Each line containing the word "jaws" must be copied from the material below.

++++

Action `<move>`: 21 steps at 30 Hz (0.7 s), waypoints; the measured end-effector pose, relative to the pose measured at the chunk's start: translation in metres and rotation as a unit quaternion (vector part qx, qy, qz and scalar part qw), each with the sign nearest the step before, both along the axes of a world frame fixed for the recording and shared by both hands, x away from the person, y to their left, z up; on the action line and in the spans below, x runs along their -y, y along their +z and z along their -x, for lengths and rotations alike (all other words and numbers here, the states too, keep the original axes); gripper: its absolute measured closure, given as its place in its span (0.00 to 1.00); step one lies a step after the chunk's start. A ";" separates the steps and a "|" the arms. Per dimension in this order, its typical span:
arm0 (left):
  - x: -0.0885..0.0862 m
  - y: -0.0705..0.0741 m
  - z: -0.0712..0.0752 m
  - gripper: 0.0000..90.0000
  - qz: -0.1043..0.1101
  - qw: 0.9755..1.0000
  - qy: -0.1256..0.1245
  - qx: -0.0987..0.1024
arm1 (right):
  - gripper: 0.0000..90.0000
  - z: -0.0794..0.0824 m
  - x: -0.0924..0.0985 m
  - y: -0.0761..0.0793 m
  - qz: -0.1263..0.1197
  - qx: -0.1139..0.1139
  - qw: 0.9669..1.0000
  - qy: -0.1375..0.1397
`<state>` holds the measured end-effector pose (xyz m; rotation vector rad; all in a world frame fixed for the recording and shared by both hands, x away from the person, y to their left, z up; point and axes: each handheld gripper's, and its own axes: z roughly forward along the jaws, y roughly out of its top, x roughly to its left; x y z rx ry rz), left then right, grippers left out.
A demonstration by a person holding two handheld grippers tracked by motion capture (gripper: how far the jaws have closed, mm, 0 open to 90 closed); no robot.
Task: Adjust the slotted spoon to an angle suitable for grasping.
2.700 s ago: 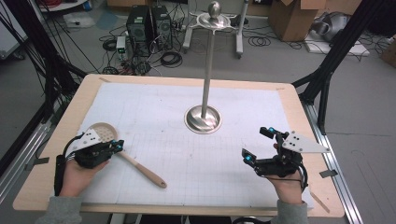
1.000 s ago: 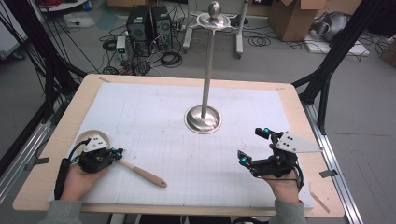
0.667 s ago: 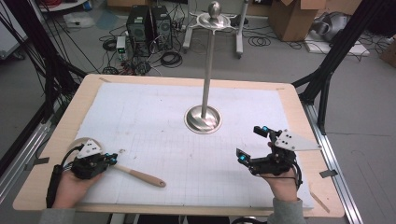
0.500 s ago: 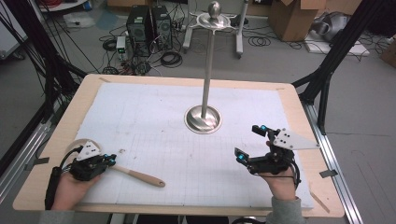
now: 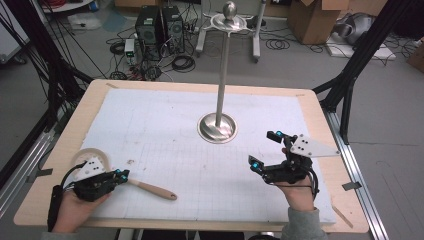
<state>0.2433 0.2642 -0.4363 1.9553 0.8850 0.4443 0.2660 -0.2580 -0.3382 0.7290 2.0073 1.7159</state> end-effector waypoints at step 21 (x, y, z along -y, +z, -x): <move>0.024 -0.012 0.015 1.00 -0.018 0.997 -0.073 -0.029 | 0.02 -0.008 -0.011 0.001 0.000 0.003 1.000 0.014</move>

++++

Reply
`<state>` holds the measured end-effector pose (xyz m; rotation vector rad; all in a world frame fixed for the recording and shared by both hands, x away from the person, y to their left, z up; point and axes: each handheld gripper's, and its own axes: z roughly forward along the jaws, y roughly out of its top, x roughly to its left; x y z rx ry rz), left then right, grippers left out.
A demonstration by a person holding two handheld grippers tracked by motion capture (gripper: how far the jaws have closed, mm, 0 open to 90 closed); no robot.

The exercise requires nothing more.